Available data —
- - - -

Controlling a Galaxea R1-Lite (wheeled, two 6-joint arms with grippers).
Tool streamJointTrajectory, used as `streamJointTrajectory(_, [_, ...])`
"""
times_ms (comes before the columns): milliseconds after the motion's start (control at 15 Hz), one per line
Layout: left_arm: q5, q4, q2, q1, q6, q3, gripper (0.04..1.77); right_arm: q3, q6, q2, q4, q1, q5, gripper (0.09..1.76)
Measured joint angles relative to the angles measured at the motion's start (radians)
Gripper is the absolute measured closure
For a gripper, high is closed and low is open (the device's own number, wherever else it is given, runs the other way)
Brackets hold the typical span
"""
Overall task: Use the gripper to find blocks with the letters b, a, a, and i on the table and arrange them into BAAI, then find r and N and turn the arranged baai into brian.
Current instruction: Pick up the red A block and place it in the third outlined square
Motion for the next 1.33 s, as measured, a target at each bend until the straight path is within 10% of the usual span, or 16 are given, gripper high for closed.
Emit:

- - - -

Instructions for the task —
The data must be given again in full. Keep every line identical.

Output for this exercise —
Controlling a Galaxea R1-Lite (wheeled, two 6-joint arms with grippers).
Tool streamJointTrajectory, used as `streamJointTrajectory(_, [_, ...])`
"""
times_ms (comes before the columns): milliseconds after the motion's start (control at 15 Hz), one per line
Layout: left_arm: q5, q4, q2, q1, q6, q3, gripper (0.04..1.77); right_arm: q3, q6, q2, q4, q1, q5, gripper (0.09..1.76)
Measured joint angles relative to the angles measured at the motion's start (radians)
Gripper is the absolute measured closure
For a gripper, high is closed and low is open (the device's own number, wherever else it is given, runs the other way)
Brackets hold the typical span
"""
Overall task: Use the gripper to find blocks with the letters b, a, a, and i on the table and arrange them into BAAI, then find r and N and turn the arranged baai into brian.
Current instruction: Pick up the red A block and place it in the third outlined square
Motion for the next 1.33 s, as measured, a target at each bend until the straight path is within 10% of the usual span, or 16 are given, gripper high for closed.
Emit:

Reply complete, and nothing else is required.